“Den Osten” gibt es nicht 

Auch 35 Jahre nach der Wiedervereinigung sprechen Menschen noch von “Ostdeutschland” – jedoch nie von “Westdeutschland”. Zeit, solche Schubladen und Stereotype hinter sich zu lassen.  

Das Thema des angebotenen Workshops auf den JugendPolitikTagen (Foto: Jugendpresse Deutschland/Caroline Sauter)

Niemand kann leugnen, dass es strukturelle Ungleichheiten gibt, die auch 35 Jahre nach der Wende präsent sind. Sei es zum Beispiel die Repräsentation Ostdeutscher in Führungspositionen oder die Lohnungleichheit im Vergleich zu westdeutschen Bundesländern.  

Doch allein aus einer strukturellen Ungleichheit abzuleiten, dass „der Osten“ zurückgeblieben sei, ist schlichtweg zu kurz gedacht. Tiefe Gräben liegen zwischen dem, was manche über „Ostdeutschland“ glauben zu wissen und dem, was wirklich ist.  

„Mehr über den Osten erfahren wollen”: Das war die Motivation einiger, an dem Workshop “Jung und ostdeutsch” auf den JugendPolitikTagen teilzunehmen. Viele Teilnehmer*innen schilderten den Eindruck, dass sie nur deshalb so wenig über „den Osten“ wissen, da in den Bundesländern der früheren BRD kein Interesse an den Neuen Ländern bestand. Und dadurch, dass in westdeutschen Haushalten kaum über den „anderen“ Teil Deutschlands gesprochen wird, entsteht eine Wissenslücke bei der Nachwende-Generation. Diese Lücke schafft den Raum für die Entwicklung und Verfestigung von Stereotypen. Ostdeutschland als Region wird dadurch konsequent unterschätzt. So findet eine Teilnehmerin aus Frankfurt am Main zum Beispiel, der ÖPNV im Osten sei unzureichend ausgebaut und die Infrastruktur schlecht. Allerdings fahren zum Beispiel in Leipzig Bus und Bahn genauso regelmäßig wie in Frankfurt, nämlich im 10-Minuten-Takt. Dass Leipzig dabei nicht stellvertretend für fünf Bundesländer steht, dürfte wohl klar sein. Das Stadt-Land-Gefälle zum Beispiel im Fall des öffentlichen Nahverkehrs ist allerdings kein „ostdeutsches” Problem, sondern findet sich bundesweit wieder. Zu behaupten, „der Osten” sei infrastrukturell und strukturschwach, ist zu kurz gegriffen und oberflächlich.  

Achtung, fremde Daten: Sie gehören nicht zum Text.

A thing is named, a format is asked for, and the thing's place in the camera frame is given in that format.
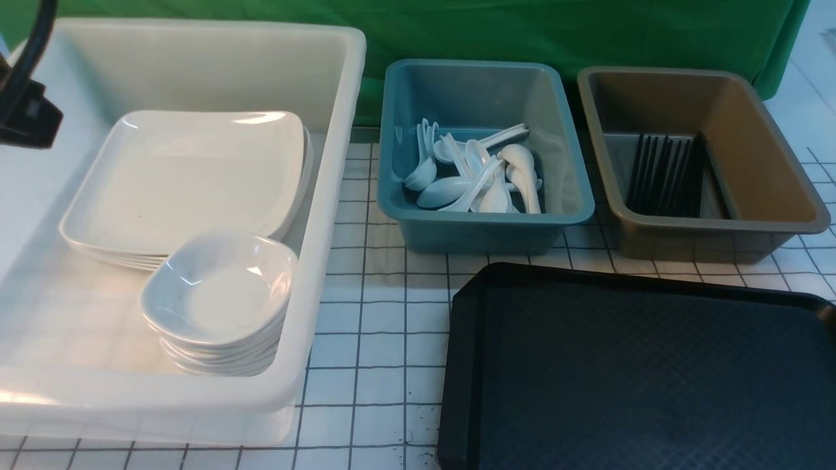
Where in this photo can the black chopsticks bundle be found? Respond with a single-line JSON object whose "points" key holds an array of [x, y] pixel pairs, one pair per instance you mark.
{"points": [[666, 177]]}

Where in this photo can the green cloth backdrop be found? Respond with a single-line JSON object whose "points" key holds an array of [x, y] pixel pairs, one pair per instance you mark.
{"points": [[753, 39]]}

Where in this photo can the black serving tray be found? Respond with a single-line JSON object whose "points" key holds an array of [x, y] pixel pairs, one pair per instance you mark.
{"points": [[563, 369]]}

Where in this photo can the top stacked white square plate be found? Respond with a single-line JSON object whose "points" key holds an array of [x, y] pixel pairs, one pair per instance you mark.
{"points": [[149, 203]]}

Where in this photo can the teal plastic bin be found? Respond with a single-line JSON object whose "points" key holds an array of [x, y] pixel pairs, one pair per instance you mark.
{"points": [[472, 100]]}

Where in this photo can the white rice plate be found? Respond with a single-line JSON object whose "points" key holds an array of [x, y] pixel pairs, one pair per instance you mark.
{"points": [[189, 132]]}

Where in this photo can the large white plastic tub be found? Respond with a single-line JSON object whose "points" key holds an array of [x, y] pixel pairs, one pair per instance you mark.
{"points": [[77, 364]]}

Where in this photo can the white spoon pile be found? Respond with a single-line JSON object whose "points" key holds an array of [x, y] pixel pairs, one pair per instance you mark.
{"points": [[463, 176]]}

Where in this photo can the brown plastic bin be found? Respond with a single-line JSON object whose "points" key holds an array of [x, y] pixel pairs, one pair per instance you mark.
{"points": [[755, 194]]}

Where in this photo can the white soup spoon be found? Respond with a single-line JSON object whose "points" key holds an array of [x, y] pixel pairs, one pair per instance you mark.
{"points": [[521, 173]]}

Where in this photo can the lower stacked white bowls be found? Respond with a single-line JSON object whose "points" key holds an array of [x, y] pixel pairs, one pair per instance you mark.
{"points": [[248, 358]]}

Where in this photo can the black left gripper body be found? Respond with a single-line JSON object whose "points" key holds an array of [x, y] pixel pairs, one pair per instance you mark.
{"points": [[34, 122]]}

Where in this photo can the top stacked white bowl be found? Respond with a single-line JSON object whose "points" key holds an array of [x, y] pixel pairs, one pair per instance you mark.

Doch was ist „der Osten“ überhaupt? Bei den fünf Bundesländern handelt es sich keinesfalls um einen einzelnen homogenen Block, in dem die Menschen sich klar von den Menschen im heterogenen „Westen“ unterscheiden. Menschen aus Mecklenburg-Vorpommern identifizieren sich häufig als norddeutsch – ebenso wie Hamburger*innen. Was haben die Leute von der Ostsee mit den Bewohnern des Erzgebirges gemeinsam? Zumindest nicht mehr als mit denen der Nordsee.